Content-Type: text/plain; charset=US-ASCII
Alan Rimm-Kaufman <rimmkaufman@CRUTCHFIELD.COM> wrote:
>There's been prior discussion this year on SAS-L about how
>NODUPKEY sometimes doesn't remove duplicates...
>I recall folks doing arduous multiple sorts to ensure no dups.
>
>I wasn't tuned into those discussions, but now the issue has become relevant to
>me.
>
>I've heard if you sort twice, that'll remove dups, eg
>
> proc sort; by a b c d; run;
> proc sort nodupkey; by a b c d; run;
>
>Is that correct? Can someone fill me in on this issue?

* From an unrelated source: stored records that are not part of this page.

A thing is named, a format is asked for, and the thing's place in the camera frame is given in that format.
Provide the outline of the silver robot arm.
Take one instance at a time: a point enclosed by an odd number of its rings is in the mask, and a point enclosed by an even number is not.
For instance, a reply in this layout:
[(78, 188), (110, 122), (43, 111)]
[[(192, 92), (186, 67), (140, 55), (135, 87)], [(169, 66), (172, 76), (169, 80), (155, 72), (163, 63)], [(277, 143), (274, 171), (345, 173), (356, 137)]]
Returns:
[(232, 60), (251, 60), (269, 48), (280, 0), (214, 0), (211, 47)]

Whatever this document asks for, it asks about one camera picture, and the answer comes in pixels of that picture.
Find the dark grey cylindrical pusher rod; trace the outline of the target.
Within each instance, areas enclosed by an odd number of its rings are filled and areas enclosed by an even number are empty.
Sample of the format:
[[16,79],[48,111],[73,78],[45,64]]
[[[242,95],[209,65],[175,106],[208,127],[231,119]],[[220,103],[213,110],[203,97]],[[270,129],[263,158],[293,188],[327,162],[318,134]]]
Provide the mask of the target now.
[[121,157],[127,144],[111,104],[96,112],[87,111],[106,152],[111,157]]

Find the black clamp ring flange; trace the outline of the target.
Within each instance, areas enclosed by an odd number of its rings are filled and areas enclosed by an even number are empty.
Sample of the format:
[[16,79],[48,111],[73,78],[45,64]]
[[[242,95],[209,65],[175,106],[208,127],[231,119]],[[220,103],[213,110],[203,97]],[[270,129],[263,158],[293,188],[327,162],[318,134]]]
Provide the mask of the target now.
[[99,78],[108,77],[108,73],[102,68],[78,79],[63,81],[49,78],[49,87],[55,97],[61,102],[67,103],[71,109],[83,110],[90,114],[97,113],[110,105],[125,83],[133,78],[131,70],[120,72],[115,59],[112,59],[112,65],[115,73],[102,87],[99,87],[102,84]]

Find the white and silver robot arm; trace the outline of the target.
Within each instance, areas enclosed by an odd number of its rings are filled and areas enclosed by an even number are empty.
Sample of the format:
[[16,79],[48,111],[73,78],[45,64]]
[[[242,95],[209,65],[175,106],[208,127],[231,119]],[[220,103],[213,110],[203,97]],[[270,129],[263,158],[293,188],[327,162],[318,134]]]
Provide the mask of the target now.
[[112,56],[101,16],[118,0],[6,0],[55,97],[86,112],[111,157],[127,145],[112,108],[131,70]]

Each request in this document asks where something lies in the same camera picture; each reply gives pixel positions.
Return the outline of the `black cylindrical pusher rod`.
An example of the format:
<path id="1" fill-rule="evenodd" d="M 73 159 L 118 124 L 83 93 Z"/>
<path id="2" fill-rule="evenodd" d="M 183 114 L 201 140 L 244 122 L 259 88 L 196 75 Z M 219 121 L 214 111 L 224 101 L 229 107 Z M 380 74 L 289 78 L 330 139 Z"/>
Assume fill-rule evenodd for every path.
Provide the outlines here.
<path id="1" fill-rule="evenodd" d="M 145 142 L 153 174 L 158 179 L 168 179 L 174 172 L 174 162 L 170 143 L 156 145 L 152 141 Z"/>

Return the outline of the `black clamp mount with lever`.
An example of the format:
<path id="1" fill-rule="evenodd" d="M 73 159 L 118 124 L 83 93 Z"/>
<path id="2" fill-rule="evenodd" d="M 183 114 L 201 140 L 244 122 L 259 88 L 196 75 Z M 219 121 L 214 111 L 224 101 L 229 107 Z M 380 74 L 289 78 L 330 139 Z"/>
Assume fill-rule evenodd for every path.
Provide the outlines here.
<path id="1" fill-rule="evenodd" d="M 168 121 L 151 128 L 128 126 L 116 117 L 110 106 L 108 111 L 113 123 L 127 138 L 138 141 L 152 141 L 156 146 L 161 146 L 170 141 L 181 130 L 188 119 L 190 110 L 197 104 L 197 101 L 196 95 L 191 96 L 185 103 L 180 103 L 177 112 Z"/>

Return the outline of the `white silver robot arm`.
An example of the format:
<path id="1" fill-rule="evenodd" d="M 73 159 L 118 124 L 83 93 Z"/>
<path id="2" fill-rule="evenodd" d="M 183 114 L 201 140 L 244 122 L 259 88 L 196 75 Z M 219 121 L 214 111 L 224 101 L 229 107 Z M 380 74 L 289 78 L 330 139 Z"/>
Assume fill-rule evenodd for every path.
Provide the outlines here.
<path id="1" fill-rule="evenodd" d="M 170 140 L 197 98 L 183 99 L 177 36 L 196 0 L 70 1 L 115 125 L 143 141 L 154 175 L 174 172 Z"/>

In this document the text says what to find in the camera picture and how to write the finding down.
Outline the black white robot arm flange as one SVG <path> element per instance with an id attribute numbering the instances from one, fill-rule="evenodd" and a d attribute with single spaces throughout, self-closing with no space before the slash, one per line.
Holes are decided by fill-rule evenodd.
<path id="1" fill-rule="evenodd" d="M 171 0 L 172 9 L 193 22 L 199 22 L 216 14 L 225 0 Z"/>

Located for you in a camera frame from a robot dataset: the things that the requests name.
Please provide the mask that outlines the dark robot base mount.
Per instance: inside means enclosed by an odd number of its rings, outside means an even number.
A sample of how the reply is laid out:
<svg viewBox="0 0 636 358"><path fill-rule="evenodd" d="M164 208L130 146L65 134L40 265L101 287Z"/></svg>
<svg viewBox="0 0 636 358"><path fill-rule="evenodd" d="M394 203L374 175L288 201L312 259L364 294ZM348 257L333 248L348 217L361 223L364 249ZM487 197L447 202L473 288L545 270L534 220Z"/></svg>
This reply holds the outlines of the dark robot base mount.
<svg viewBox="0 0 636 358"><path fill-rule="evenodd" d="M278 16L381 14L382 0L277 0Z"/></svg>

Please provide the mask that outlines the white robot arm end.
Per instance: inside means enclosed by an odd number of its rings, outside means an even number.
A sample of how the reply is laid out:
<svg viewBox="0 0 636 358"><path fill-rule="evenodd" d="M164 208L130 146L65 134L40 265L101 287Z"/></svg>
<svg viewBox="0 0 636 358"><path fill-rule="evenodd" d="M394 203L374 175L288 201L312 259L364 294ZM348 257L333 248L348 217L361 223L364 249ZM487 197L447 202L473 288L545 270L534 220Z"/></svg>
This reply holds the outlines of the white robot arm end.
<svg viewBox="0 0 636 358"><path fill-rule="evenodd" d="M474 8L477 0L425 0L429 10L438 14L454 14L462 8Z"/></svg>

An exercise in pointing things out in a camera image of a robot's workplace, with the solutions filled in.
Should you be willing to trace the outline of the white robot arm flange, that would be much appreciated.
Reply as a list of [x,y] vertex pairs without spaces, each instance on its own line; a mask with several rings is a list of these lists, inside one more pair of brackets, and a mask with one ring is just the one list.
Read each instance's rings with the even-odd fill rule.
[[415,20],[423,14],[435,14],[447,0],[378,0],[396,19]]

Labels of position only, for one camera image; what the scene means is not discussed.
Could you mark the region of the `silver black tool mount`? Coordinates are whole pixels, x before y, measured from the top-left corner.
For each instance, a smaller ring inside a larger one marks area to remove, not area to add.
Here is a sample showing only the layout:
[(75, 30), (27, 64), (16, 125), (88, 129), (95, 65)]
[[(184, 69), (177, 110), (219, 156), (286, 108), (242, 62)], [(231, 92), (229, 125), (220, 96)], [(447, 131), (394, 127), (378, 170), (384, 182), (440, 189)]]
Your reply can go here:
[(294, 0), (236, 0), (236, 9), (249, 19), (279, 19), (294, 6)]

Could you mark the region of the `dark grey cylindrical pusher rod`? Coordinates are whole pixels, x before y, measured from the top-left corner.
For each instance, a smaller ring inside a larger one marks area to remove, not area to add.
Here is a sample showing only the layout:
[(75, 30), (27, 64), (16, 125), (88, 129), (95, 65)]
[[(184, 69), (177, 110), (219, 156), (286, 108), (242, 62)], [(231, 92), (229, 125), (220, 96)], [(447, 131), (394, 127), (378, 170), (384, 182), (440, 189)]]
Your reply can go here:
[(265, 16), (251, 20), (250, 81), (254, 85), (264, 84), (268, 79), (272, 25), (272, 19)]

See the following SAS Usage Notes:
V6-SORT-B272
Using the SAS sort with NODUPLICATES/NODUPKEY and EQUALS
<http://www.sas.com/service/techsup/unotes/V6/B272.html>
V6-SORT-1729
Observations with duplicate BY values not deleted when NODUPKEY used
<http://www.sas.com/service/techsup/unotes/V6/1729.html>
V6-SQL-D929
PROC SQL DISTINCT or PROC SORT NODUPKEY output may
still have duplicates
<http://www.sas.com/service/techsup/unotes/V6/D929.html>
The major problems seem to be with NODUPLICATES rather than NODUPKEYS.